DETAILED ACTION
Notice of Pre-AIA or AIA Status
The present application, filed on or after March 16, 2013, is being examined under the first inventor to file provisions of the AIA .
Continued Examination Under 37 CFR 1.114
A request for continued examination under 37 CFR 1.114, including the fee set forth in 37 CFR 1.17(e), was filed in this application after final rejection. Since this application is eligible for continued examination under 37 CFR 1.114, and the fee set forth in 37 CFR 1.17(e) has been timely paid, the finality of the previous Office action has been withdrawn pursuant to 37 CFR 1.114. Applicant's submission filed on 04/17/2025 has been entered.
Response to Arguments
The rejection under 35 USC 103 is withdrawn in view of Applicant’s amendment.

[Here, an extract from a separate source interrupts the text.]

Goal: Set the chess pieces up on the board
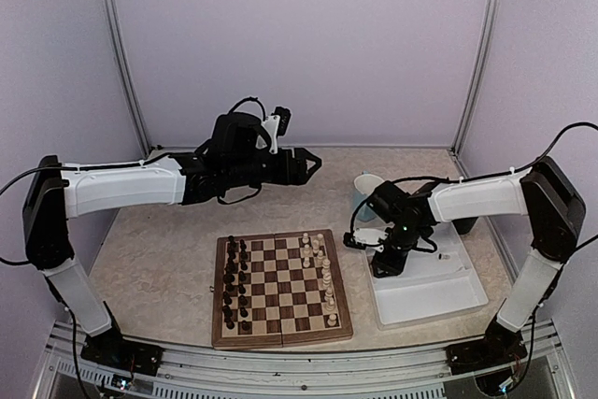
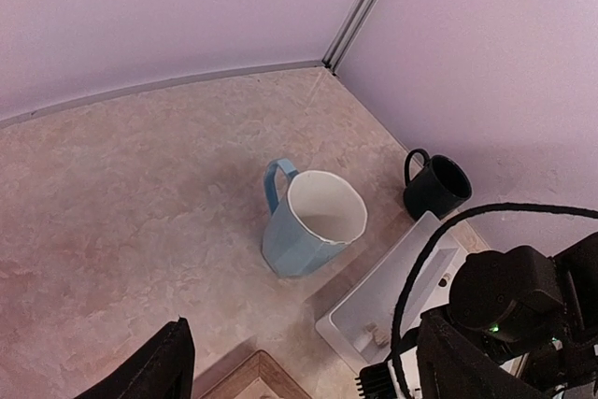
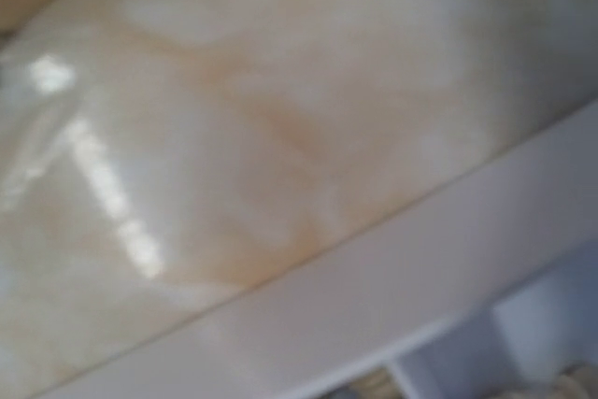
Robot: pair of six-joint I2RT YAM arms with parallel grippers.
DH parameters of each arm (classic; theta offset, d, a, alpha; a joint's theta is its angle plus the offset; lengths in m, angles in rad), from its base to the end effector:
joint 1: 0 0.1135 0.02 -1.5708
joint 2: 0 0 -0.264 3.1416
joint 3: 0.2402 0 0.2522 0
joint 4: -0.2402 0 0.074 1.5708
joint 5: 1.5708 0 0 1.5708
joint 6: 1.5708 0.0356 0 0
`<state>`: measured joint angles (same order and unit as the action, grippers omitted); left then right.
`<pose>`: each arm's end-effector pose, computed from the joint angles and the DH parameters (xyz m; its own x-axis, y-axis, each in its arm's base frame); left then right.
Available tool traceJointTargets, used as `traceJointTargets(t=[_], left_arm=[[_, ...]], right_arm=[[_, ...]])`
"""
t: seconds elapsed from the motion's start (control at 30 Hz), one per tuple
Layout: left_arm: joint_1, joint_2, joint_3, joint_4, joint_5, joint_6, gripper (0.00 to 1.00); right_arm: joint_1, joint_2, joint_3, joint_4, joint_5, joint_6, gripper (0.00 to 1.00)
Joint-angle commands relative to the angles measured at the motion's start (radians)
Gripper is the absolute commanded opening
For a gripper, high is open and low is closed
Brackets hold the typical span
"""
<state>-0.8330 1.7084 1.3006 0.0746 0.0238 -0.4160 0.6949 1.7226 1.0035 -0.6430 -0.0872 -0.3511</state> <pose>0.2741 -0.3028 0.2971 -0.5063 -0.0436 -0.8613 0.6016 0.6977 -0.3890 0.2334 0.1986 0.1512 -0.4815 -0.8474 -0.2238 -0.8704 0.4922 0.0087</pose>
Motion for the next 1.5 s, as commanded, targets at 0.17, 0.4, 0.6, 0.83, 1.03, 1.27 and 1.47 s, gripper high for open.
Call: traceJointTargets(t=[0.17, 0.4, 0.6, 0.83, 1.03, 1.27, 1.47], left_arm=[[0.004, 0.002, 0.021, 0.009, 0.024, 0.009, 0.81], [0.006, 0.015, 0.020, 0.017, 0.041, 0.008, 0.81], [0.008, 0.002, 0.004, 0.020, 0.042, 0.008, 0.81], [0.008, -0.003, -0.003, 0.022, 0.054, 0.008, 0.81], [0.011, -0.004, -0.002, 0.008, 0.115, 0.013, 0.79], [0.014, 0.076, 0.065, -0.050, 0.323, -0.039, 0.67], [0.010, 0.178, 0.127, -0.101, 0.467, -0.045, 0.65]], right_arm=[[-0.078, -0.031, -0.050, 0.022, 0.134, -0.004, 0.31], [-0.080, 0.012, -0.031, 0.000, -0.058, -0.039, 0.24], [-0.080, 0.037, -0.027, 0.030, -0.100, -0.066, 0.26], [-0.080, 0.058, -0.036, 0.049, -0.116, -0.119, 0.12], [-0.083, -0.054, -0.110, 0.057, -0.108, -0.203, 0.03], [-0.083, -0.277, -0.163, 0.098, -0.104, -0.290, 0.00], [-0.083, -0.322, -0.148, 0.071, -0.104, -0.296, 0.00]])
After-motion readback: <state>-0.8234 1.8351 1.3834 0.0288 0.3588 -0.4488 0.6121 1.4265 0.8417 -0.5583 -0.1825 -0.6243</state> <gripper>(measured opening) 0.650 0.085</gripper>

Applicant’s arguments filed 03/03/2026 regarding the rejection under 35 USC 101 have been fully considered, but are not persuasive. Applicant argues, see especially pages 10-12, that the proposed amendment reflects an improvement in the art of machine learning arising from a reinforcement learning based approach and identifies [0012] as providing support for the improvement. The specification at [0011-0012] does indeed describe an improvement to training models; however, this improvement arises from using the full reinforcement learning loop shown in Figure 2. This loop is not recited in the independent claims and consequently does not reflect the purported improvement to technology.
However, this loop is reflected in claim 2 and similar claims; consequently, the rejection under 35 USC 101 with respect to claims 2-3, 9-10 and 15-16 is withdrawn.

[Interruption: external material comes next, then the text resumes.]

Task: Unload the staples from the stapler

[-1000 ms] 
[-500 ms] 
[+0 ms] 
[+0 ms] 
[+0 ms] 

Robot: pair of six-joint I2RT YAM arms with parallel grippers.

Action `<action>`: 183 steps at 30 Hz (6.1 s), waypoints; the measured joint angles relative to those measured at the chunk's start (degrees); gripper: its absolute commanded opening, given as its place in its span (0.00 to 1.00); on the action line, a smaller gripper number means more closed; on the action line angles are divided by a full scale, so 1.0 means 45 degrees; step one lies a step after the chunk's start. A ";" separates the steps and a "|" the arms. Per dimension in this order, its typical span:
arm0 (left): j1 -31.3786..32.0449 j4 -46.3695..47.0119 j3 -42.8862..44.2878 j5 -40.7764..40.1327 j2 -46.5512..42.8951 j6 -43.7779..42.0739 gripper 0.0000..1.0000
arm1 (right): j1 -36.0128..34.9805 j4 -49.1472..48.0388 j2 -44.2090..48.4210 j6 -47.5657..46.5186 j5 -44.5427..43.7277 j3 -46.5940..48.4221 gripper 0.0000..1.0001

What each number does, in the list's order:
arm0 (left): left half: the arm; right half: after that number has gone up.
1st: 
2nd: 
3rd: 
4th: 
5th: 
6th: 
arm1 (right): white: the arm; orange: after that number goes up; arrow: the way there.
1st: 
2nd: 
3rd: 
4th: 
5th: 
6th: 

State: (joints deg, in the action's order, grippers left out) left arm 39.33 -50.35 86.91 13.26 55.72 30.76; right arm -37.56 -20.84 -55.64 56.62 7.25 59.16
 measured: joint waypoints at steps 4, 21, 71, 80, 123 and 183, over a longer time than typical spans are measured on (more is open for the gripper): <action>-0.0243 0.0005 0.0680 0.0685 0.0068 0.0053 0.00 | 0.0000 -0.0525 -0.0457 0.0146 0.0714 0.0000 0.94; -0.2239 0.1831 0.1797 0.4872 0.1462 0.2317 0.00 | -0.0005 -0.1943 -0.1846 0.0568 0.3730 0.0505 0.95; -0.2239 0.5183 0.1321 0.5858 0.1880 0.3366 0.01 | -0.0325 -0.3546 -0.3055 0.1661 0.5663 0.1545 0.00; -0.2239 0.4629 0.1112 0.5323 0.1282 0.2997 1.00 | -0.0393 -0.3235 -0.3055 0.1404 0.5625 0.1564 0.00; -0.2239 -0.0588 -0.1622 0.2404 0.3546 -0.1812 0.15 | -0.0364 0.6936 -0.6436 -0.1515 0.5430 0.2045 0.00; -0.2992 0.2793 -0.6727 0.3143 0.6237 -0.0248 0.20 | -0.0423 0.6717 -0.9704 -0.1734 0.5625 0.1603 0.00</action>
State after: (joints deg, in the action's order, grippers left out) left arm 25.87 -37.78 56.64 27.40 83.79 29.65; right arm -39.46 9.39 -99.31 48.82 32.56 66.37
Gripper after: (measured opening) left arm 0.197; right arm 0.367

Claim Rejections - 35 USC § 112
The following is a quotation of 35 U.S.C. 112(b):
(b) CONCLUSION.—The specification shall conclude with one or more claims particularly pointing out and distinctly claiming the subject matter which the inventor or a joint inventor regards as the invention.
The following is a quotation of 35 U.S.C. 112 (pre-AIA ), second paragraph:
The specification shall conclude with one or more claims particularly pointing out and distinctly claiming the subject matter which the applicant regards as his invention.
Claims 1-4, 6-11, 13-17 and 19-20 are rejected under 35 U.S.C. 112(b) or 35 U.S.C. 112 (pre-AIA ), second paragraph, as being indefinite for failing to particularly point out and distinctly claim the subject matter which the inventor or a joint inventor (or for applications subject to pre-AIA 35 U.S.C. 112, the applicant), regards as the invention.
Claims 1, 8 and 14 recite “generating/generate a first simulated dataset from, at least in part, of the one or more datasets of the using an artificial neural network”. This phrase is ungrammatical; consequently, a person of ordinary skill in the art would not be reasonably apprised of the scope of the claimed invention. For the purposes of examination, this limitation is being interpreted as “generating/generate a first simulated dataset from, at least in part,
Claim Rejections - 35 USC § 101
35 U.S.C. 101 reads as follows:
Whoever invents or discovers any new and useful process, machine, manufacture, or composition of matter, or any new and useful improvement thereof, may obtain a patent therefor, subject to the conditions and requirements of this title.
Claims 1, 4, 6-8, 11, 13-14, 17 and 19-20 are rejected under 35 U.S.C. 101 because the claimed invention is directed to an abstract idea without significantly more.
Step 1
Each of the claims falls into one of the four statutory categories of process, machine, manufacture or composition of matter.
Step 2
To perform the Step 2 analysis, the claims are shown with the abstract ideas indicated in bold and additional elements indicated as non-bolded.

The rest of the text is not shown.